Dataset items
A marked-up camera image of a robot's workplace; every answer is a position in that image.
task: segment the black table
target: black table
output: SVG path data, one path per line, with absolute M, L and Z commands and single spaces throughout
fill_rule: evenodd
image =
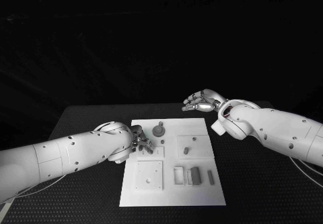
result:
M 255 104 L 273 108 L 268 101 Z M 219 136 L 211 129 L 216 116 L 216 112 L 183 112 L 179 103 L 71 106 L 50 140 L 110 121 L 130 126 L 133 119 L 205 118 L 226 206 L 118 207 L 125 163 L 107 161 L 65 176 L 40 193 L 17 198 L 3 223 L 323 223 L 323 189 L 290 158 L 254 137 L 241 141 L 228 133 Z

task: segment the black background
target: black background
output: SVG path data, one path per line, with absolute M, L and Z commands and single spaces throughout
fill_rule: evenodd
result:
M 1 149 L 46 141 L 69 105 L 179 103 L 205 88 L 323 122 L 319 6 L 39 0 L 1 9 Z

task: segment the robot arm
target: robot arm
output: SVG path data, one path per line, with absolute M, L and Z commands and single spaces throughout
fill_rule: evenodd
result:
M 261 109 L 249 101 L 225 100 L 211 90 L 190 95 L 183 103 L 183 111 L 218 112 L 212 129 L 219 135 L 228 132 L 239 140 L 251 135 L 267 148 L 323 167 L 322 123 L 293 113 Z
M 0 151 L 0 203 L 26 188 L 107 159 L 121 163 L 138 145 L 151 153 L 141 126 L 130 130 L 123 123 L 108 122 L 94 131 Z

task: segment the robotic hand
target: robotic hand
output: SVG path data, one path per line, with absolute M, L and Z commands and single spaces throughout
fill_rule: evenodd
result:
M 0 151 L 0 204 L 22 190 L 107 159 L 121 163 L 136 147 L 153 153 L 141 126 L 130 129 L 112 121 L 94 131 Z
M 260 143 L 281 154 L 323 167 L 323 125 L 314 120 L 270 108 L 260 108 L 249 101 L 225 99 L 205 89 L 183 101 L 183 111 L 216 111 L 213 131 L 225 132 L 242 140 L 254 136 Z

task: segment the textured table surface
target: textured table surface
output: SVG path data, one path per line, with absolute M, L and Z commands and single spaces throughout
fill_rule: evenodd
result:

Goal of the exercise - When a line in the data contains "segment", return it as written.

Answer for the task -
task: segment the black table
task: segment the black background
task: segment the robot arm
task: segment the robotic hand
task: segment the textured table surface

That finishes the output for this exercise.